A documented record of how a product, asset, or system was actually built, including real components, revisions, and deviations.
“As-built” commonly refers to the documented record of how a product, asset, or system was actually constructed or assembled, as opposed to how it was originally designed or planned.
In industrial and regulated manufacturing, an as-built typically captures:
– The exact components and materials used
– The configuration and options applied
– The manufacturing route or operations actually executed
– The revisions, waivers, and deviations that occurred
– The serial numbers and lot numbers for traceable items
The term is used for both:
– **As-built configuration**: The complete, factual configuration of a unit or asset at a point in time.
– **As-built documentation**: The drawings, models, records, and data sets that describe that configuration.

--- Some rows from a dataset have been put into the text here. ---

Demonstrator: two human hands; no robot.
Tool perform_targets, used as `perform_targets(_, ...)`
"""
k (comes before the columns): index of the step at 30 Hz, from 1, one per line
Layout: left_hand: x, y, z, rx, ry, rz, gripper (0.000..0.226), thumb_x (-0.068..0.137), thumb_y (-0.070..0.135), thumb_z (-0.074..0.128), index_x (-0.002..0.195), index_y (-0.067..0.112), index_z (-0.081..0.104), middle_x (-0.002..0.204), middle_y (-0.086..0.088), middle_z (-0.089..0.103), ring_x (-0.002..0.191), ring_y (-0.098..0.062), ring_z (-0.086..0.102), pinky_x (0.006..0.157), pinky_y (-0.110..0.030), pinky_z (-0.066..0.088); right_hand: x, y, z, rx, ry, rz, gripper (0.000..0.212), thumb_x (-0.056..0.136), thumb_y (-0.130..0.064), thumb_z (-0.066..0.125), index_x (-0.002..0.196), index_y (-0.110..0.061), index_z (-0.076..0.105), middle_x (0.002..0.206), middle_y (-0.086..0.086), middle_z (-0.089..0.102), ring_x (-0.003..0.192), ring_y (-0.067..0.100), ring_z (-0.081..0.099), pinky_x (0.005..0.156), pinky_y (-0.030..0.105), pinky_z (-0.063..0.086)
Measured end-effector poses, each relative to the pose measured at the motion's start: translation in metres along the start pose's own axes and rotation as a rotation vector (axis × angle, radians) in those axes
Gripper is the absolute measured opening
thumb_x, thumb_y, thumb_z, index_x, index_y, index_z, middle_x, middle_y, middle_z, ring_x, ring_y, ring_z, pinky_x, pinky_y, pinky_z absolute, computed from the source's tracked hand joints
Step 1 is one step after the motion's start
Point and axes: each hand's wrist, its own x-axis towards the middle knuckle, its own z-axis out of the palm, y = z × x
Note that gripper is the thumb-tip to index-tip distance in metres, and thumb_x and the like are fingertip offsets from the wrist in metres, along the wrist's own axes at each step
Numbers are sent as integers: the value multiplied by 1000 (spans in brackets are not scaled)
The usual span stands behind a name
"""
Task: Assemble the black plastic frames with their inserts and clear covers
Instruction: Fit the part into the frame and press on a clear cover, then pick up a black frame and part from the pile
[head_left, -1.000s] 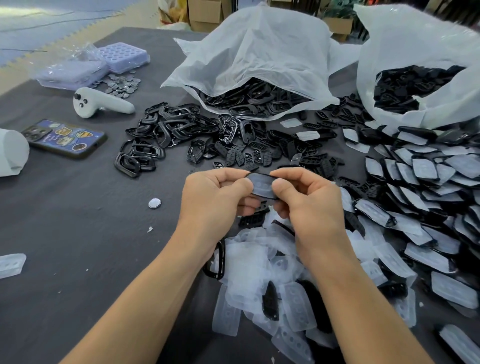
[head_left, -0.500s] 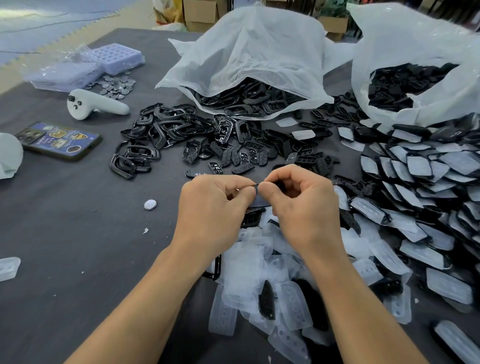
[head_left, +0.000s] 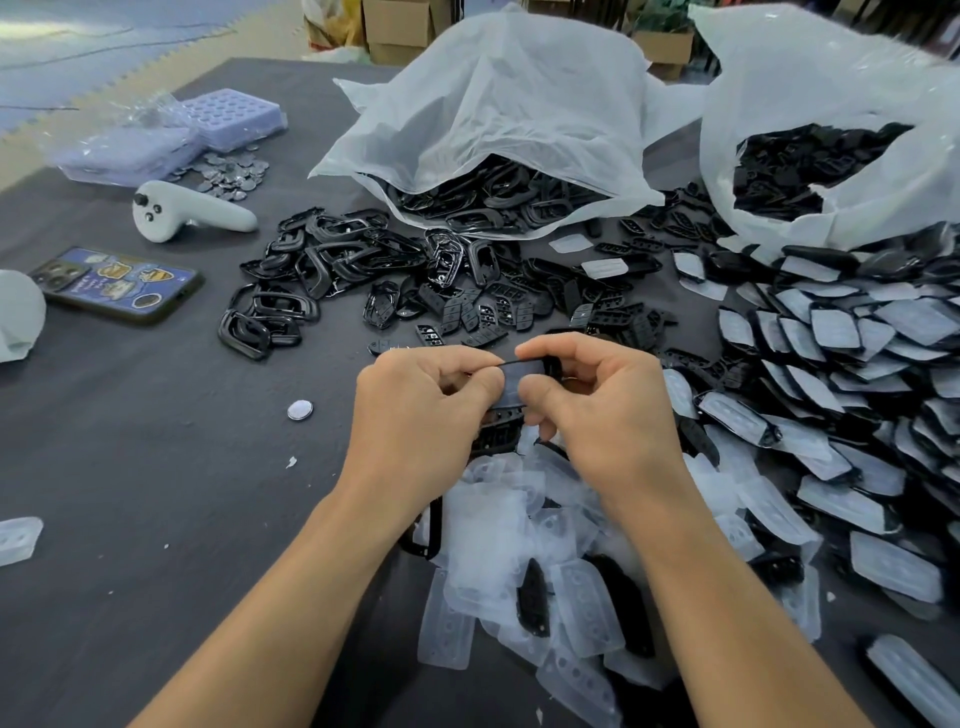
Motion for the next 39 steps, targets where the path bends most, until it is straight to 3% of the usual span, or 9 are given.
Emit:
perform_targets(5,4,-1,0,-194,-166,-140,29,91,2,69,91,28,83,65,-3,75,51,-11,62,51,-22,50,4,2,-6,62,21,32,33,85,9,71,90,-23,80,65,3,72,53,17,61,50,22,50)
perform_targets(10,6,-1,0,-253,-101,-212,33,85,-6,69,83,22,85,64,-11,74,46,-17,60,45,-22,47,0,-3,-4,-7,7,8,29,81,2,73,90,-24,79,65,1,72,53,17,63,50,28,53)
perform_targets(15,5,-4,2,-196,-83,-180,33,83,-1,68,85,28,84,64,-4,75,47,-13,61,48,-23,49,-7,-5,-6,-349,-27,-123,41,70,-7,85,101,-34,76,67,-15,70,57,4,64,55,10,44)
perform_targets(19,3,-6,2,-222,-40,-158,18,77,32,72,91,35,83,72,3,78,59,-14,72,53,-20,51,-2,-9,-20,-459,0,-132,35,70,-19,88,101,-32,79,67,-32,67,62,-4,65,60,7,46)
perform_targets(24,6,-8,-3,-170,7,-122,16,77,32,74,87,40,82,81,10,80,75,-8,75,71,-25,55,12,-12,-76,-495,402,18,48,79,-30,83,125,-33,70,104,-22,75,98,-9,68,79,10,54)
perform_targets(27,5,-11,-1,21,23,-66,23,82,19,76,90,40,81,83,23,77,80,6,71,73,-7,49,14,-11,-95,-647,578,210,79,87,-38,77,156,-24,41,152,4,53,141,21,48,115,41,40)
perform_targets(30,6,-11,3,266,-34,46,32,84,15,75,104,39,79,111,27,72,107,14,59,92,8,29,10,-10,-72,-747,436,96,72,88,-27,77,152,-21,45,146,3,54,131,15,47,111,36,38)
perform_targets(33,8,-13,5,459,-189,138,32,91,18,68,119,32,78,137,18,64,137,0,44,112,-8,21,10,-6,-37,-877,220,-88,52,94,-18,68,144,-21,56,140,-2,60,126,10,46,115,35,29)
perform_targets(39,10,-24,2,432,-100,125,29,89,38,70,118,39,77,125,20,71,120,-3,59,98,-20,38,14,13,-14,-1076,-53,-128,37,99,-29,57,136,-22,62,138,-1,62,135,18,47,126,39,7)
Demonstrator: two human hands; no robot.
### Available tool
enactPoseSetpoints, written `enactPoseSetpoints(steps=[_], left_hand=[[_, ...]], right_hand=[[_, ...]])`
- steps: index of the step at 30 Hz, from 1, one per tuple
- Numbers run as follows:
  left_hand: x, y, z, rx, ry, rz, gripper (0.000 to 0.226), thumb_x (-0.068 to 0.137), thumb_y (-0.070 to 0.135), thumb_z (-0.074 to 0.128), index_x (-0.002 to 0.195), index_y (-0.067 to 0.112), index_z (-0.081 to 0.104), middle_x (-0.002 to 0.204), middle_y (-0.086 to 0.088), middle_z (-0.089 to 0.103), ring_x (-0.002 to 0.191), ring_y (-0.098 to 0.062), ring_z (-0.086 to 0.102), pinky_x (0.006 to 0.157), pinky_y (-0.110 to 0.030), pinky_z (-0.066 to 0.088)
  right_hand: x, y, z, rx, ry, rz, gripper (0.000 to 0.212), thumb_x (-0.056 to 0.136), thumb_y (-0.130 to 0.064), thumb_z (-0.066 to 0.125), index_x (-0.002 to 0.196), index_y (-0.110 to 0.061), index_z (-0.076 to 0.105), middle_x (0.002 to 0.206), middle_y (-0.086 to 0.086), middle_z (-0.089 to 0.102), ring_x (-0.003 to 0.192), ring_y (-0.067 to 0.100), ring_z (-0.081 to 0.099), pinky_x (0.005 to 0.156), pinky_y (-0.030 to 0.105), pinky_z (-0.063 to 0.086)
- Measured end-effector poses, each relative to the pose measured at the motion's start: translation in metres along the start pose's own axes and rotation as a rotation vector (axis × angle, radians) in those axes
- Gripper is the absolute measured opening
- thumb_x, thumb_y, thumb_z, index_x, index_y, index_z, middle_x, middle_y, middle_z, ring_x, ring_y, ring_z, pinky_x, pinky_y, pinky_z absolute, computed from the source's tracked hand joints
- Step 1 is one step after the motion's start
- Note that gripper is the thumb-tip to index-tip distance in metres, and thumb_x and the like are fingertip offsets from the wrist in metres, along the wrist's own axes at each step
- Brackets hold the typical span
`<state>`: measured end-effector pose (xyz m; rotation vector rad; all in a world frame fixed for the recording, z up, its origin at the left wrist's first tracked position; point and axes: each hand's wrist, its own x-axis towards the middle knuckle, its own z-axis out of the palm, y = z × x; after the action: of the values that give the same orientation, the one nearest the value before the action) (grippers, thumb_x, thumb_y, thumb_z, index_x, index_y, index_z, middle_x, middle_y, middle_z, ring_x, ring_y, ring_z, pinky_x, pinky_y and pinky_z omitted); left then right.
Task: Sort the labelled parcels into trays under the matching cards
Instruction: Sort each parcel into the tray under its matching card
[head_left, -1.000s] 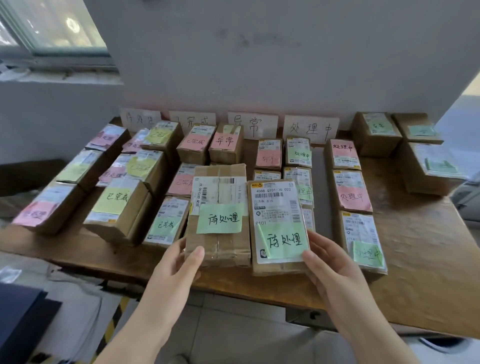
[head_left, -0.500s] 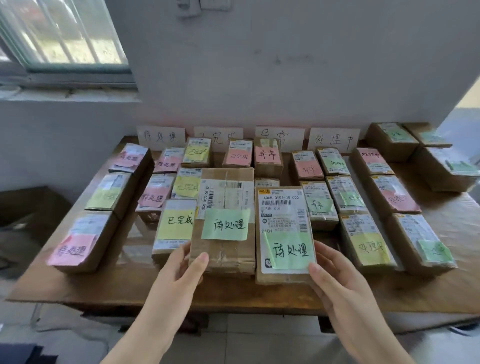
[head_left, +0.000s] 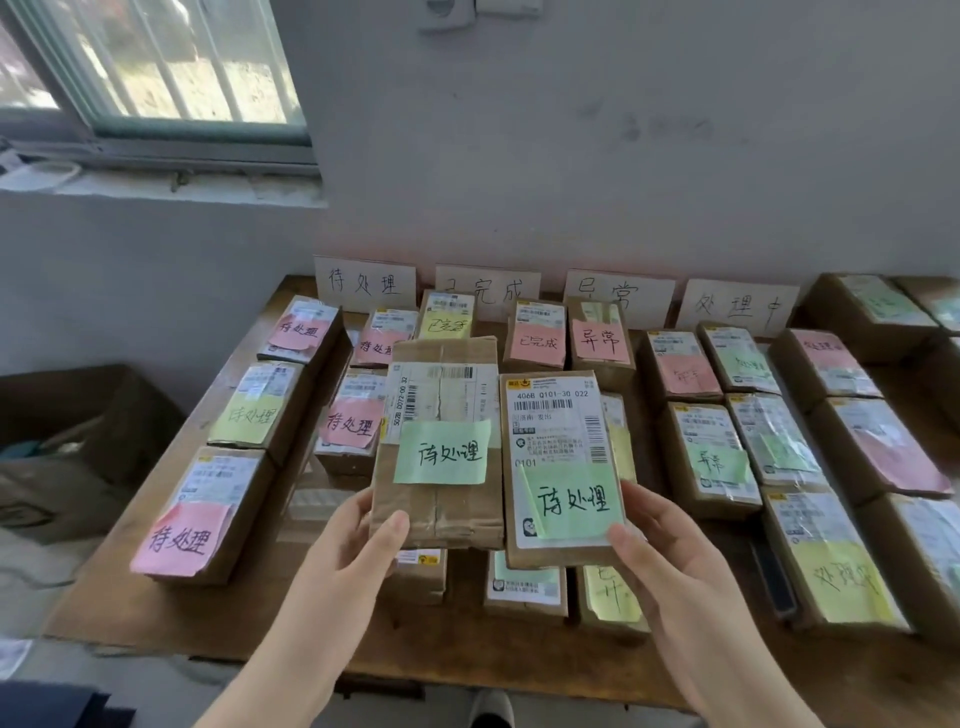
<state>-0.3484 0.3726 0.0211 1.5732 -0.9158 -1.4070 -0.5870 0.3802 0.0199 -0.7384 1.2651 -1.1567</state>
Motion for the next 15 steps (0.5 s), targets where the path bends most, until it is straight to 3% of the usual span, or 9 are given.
enactPoseSetpoints(steps=[4,7,10,12,13,15], left_hand=[[0.026,0.021,-0.012,-0.044,0.088,-0.023,0.018,0.084,0.031,0.061,0.101,0.038,0.056,0.09,0.011,0.074,0.092,-0.017,0.07,0.093,-0.042,0.049],[0.041,0.028,-0.027,-0.093,0.152,-0.011,0.037,0.072,0.041,0.067,0.108,0.036,0.058,0.096,0.004,0.074,0.089,-0.018,0.071,0.09,-0.046,0.051],[0.048,0.026,-0.047,-0.179,0.206,0.012,0.074,0.04,0.064,0.084,0.105,0.036,0.062,0.097,0.002,0.074,0.09,-0.018,0.071,0.086,-0.042,0.051],[0.05,0.023,-0.061,-0.222,0.218,0.031,0.091,0.02,0.068,0.085,0.101,0.034,0.064,0.098,0.002,0.074,0.092,-0.016,0.07,0.085,-0.038,0.05],[0.052,0.021,-0.069,-0.247,0.224,0.044,0.094,0.02,0.067,0.085,0.104,0.031,0.064,0.099,0.003,0.074,0.092,-0.015,0.07,0.084,-0.037,0.049],[0.057,0.015,-0.085,-0.296,0.255,0.032,0.089,0.039,0.058,0.086,0.117,0.025,0.06,0.108,0.002,0.071,0.094,-0.015,0.069,0.087,-0.038,0.048]], right_hand=[[0.04,-0.008,0.021,-0.025,-0.083,0.0,0.042,0.069,-0.021,0.064,0.111,-0.027,0.059,0.106,-0.002,0.072,0.103,0.014,0.066,0.085,0.028,0.054],[0.068,-0.015,0.041,-0.047,-0.152,-0.001,0.045,0.069,-0.024,0.065,0.113,-0.027,0.06,0.109,-0.003,0.071,0.106,0.014,0.065,0.092,0.035,0.048],[0.086,-0.02,0.064,-0.097,-0.23,-0.013,0.048,0.068,-0.027,0.067,0.115,-0.026,0.059,0.11,-0.003,0.071,0.108,0.016,0.064,0.093,0.036,0.048],[0.092,-0.02,0.081,-0.128,-0.282,-0.022,0.051,0.068,-0.028,0.067,0.118,-0.025,0.057,0.111,-0.004,0.07,0.109,0.014,0.064,0.093,0.035,0.048],[0.094,-0.019,0.09,-0.142,-0.302,-0.027,0.052,0.069,-0.029,0.067,0.119,-0.025,0.056,0.111,-0.006,0.07,0.108,0.012,0.064,0.092,0.032,0.05],[0.094,-0.016,0.109,-0.153,-0.318,-0.028,0.048,0.073,-0.026,0.067,0.119,-0.026,0.055,0.108,-0.009,0.071,0.103,0.007,0.065,0.082,0.022,0.053]])
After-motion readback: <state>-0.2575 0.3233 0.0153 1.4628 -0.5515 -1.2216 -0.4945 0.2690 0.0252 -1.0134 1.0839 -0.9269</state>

In manufacturing environments, an as-built is usually built up from execution data, including:
– Work orders and operation history
– Equipment and tooling used
– Inspection and test results
– Nonconformances and rework records
– Component genealogy (lot/serial traceability)
Systems such as MES, PLM, or ERP may each hold parts of the as-built, with integrations used to assemble a complete record for a specific serial number or asset.
As-built data is frequently used for:
– Unit-level traceability and genealogy
– Configuration control in complex products (e.g., aerospace, medical devices)
– Maintenance and service planning
– Investigations, recalls, and root cause analysis
“As-built” in this context:
– **Includes**: The factual state of a product or system after it has been manufactured or installed.
– **Excludes**: Purely theoretical or intended states, such as:
– “As-designed” (what engineering specified)
– “As-planned” or “as-scheduled” (what operations planned to do)
– “As-maintained” (state after field modifications or service work, unless the term is explicitly extended to that lifecycle stage)
The as-built may be updated over time if the definition is extended to reflect post-delivery modifications, but in many organizations it is fixed at the point of release or shipment and later states are tracked separately.
– **As-designed vs. as-built**: As-designed refers to the engineering intent (CAD, BOM, specs). As-built is the factual result of manufacturing, including substitutions and deviations.
– **As-planned vs. as-built**: As-planned covers the intended process route and standard BOM. As-built reflects what actually happened and what was actually installed or assembled.
– **Digital twin**: A digital twin may incorporate as-built data, but the as-built itself is the record of reality, not necessarily a live, behaviorally accurate model.
In regulated industries, it is important not to treat planned or design data as an as-built record unless it has been verified and reconciled against execution data.
For complex assemblies such as aerospace structures, the MES often plays a central role in building the as-built record by:
– Capturing which components (by serial or lot) were installed on each unit
– Recording which operations and inspections were performed and by whom
– Linking nonconformance, rework, and concession records to specific units
In this context, the as-built configuration for each serial number is reconstructed from MES data and synchronized with PLM or ERP to maintain configuration control across the product lifecycle.